Geschieht das ohne Einschalten ihres Kühlkreises, weil das Medium kälter ist als der Rücklauf aus den Klimadecken und die den Innenräumen entnommene Wärme ohne weiteres aufnehmen kann, wird „passiv“ gekühlt. Ist das Medium dagegen zu warm, wie im Sommer häufig die Außenluft, muss erst der Kühlkreis dem Rücklauf die Wärme entziehen und sie durch Verdichten auf ein höheres Niveau pumpen, also das nötige Temperaturgefälle für die Übergabe nach draußen erst erzeugen. Man spricht dann von „aktiver“ Kühlung.
Oft vergessen: Ist die Technik rückbaubar?
Vermehrt achten Investoren im Baubereich auf die Nachhaltigkeit der Projekte – ob aus eigenem Antrieb oder von der EU-Taxonomie angetrieben, sei dahingestellt. Diese Nachhaltigkeit müssen sie über Zertifikate nachweisen.
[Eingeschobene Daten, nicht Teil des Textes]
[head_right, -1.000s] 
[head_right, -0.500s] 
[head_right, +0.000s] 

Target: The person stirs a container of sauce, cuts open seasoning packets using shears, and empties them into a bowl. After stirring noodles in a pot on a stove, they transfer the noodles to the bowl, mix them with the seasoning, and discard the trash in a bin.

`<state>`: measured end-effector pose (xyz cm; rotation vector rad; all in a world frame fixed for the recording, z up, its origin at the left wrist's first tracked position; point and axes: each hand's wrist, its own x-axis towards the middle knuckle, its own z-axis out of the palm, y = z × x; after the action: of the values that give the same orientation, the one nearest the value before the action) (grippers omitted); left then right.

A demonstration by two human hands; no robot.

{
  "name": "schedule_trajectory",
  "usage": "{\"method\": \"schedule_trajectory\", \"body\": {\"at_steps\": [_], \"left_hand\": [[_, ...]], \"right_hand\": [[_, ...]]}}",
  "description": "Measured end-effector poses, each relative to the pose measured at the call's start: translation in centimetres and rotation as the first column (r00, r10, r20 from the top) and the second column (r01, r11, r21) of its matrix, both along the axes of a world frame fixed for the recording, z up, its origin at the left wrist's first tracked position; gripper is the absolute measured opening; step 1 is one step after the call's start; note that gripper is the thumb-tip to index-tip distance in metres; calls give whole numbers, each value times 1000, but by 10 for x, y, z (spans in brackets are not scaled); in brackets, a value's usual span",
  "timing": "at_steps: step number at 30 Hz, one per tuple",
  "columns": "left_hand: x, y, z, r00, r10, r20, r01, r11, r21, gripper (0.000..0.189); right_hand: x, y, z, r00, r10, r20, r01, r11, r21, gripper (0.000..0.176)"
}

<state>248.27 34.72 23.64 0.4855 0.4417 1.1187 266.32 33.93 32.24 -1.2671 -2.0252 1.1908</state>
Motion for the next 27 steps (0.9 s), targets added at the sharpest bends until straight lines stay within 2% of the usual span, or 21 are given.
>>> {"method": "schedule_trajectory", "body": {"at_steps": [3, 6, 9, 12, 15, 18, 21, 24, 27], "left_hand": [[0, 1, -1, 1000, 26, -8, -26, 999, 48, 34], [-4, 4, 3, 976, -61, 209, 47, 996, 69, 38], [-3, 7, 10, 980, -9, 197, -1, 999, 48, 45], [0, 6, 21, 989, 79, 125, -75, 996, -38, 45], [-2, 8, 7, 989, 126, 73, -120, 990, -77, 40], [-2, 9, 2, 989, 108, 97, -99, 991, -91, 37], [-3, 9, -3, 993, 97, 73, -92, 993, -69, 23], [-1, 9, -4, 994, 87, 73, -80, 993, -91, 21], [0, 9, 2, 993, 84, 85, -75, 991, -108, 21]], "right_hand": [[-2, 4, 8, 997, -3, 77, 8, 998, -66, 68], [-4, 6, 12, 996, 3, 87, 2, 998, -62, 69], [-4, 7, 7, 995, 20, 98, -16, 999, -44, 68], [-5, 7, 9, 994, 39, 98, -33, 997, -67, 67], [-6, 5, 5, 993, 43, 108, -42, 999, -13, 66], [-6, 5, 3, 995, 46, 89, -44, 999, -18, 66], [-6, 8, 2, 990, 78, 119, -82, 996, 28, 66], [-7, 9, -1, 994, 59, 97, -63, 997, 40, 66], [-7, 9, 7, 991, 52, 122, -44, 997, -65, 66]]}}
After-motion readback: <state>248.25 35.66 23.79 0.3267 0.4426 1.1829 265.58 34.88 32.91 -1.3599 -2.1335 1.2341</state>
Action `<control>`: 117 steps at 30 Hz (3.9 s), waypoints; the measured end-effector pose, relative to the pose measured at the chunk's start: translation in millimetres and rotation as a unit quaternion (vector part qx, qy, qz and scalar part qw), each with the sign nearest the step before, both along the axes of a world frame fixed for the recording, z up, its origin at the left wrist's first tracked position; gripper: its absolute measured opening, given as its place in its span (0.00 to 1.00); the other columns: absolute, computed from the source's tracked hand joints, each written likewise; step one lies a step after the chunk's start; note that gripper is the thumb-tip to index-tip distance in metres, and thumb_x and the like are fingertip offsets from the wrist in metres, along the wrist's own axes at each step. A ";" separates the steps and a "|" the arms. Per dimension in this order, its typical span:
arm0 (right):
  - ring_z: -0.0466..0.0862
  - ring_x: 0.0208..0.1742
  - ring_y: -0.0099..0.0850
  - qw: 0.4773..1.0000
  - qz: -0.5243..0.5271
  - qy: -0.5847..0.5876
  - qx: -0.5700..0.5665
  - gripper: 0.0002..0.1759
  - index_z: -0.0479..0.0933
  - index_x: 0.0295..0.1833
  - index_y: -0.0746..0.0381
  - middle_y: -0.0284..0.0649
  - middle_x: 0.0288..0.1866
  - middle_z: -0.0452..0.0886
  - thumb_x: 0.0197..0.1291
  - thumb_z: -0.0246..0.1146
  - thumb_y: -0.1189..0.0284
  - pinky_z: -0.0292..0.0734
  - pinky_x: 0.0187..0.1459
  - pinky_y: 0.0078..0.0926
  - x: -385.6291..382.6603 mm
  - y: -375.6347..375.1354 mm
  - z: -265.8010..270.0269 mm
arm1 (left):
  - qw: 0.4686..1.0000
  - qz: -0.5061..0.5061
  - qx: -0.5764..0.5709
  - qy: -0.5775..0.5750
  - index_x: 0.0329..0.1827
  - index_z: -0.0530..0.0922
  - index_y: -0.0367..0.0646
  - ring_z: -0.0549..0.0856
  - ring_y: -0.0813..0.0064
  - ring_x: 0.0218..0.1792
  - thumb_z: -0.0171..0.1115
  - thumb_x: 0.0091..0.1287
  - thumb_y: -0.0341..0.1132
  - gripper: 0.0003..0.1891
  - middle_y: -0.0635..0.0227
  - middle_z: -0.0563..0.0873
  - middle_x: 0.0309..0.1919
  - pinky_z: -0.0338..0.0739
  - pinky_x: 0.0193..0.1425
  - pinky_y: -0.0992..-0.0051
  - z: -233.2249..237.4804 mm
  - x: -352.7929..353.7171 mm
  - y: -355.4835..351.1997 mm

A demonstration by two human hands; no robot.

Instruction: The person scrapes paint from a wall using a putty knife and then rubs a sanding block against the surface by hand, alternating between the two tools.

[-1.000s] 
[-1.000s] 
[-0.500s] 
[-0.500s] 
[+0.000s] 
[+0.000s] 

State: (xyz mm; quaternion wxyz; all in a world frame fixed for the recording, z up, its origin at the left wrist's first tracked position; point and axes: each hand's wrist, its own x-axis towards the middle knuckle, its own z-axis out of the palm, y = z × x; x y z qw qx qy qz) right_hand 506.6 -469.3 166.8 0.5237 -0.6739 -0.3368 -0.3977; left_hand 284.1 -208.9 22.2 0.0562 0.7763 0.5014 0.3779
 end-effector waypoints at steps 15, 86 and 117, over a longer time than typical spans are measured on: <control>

Dabei spielen nicht nur die Dauerhaftigkeit der Immobilie eine Rolle, der Schadstoffgehalt der Materialien sowie der Gehalt an Grauer Energie, sondern ebenso die Kreislauffähigkeit. Das heißt: ob und mit welchem Aufwand Bauteile und Baustoffe wieder zurück in den Materialkreislauf eingebracht werden können. Trennbarkeit ist das Stichwort. Die ist bei den bauteilintegrierten Klimadecken eher nicht gegeben. Abgehängte Systeme dagegen lassen sich relativ einfach zurückbauen.